◆ **ASSIGNED TASK**
Below are some entries. Copy each line in them that holds "attribute".

◆ **SUPPLIED MATERIAL**

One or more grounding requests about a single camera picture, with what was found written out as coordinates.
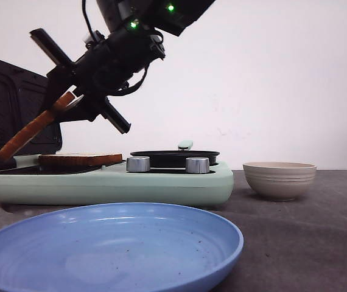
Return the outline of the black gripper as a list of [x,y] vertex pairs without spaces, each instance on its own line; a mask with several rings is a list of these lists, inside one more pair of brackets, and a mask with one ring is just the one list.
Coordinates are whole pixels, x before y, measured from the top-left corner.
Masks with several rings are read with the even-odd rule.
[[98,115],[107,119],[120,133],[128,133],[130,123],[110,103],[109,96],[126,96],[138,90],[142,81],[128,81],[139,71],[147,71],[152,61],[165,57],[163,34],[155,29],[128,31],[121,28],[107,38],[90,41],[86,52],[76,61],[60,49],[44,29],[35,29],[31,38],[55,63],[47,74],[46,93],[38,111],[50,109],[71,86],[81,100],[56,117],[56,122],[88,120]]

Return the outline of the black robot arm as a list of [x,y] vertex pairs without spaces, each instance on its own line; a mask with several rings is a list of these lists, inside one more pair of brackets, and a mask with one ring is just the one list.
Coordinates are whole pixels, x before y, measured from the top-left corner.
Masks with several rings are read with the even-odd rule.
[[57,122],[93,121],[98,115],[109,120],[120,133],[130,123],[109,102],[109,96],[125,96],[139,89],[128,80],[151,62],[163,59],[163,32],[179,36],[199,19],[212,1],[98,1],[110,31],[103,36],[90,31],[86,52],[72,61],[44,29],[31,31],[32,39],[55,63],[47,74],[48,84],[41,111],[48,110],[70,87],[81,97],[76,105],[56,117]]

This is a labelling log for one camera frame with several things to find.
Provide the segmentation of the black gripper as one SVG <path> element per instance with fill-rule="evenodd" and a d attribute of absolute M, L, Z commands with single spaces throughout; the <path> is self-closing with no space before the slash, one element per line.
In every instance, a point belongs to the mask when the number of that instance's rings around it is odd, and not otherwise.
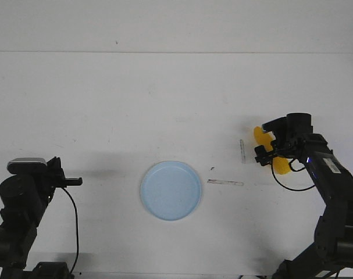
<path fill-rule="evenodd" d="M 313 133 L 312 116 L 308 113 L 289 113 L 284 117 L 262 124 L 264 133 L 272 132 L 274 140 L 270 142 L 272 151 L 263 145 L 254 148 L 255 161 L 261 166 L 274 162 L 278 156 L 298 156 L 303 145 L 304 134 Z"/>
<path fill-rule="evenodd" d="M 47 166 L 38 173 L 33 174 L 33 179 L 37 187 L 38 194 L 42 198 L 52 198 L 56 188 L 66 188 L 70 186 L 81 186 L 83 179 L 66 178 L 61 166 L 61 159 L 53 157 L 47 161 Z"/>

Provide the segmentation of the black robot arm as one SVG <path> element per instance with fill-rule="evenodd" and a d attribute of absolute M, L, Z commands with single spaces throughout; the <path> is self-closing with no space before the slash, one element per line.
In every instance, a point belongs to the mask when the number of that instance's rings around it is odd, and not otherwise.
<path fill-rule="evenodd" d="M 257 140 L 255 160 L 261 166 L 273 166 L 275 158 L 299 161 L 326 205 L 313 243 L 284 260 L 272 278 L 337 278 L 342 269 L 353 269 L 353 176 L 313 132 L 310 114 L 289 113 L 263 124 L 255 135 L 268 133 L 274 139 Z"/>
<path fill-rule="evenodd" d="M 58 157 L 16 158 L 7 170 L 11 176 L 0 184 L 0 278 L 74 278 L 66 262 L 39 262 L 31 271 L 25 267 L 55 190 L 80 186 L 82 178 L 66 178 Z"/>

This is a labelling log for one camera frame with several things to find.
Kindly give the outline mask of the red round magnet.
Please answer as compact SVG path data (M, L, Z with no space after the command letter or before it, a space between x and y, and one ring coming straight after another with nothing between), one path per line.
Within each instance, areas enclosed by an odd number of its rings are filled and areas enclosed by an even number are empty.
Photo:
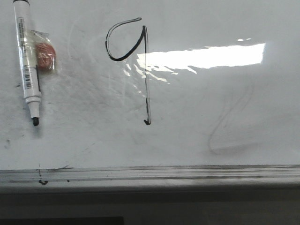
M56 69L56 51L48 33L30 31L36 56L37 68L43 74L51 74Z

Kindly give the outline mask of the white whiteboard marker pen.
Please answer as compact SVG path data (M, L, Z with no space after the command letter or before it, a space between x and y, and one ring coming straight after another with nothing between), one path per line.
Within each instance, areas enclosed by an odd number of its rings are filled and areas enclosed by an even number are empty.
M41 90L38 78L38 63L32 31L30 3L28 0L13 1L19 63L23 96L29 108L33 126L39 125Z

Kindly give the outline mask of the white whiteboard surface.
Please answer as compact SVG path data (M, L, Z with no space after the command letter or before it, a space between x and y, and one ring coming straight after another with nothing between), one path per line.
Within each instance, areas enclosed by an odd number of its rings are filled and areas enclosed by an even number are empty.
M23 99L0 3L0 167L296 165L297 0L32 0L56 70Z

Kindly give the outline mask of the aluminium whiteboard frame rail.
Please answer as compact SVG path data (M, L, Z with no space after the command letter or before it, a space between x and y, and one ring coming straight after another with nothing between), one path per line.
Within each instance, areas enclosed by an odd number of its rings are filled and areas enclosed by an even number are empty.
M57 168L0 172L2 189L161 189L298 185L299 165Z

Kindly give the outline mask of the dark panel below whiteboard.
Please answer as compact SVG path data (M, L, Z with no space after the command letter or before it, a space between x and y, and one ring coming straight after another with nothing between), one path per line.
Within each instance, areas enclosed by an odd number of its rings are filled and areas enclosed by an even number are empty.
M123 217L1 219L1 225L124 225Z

◆ **RESULT FOR THIS EXERCISE**
Provide the segmentation of the black gripper as one SVG <path> element per instance with fill-rule="evenodd" and a d attribute of absolute M, L, Z commands with single spaces throughout; the <path> is self-closing with no space before the slash, one element per line.
Provide the segmentation of the black robot arm as one SVG <path> element per instance with fill-rule="evenodd" and a d attribute of absolute M, L, Z commands with single spaces throughout; the <path> is self-closing with no space before the slash, one element per line.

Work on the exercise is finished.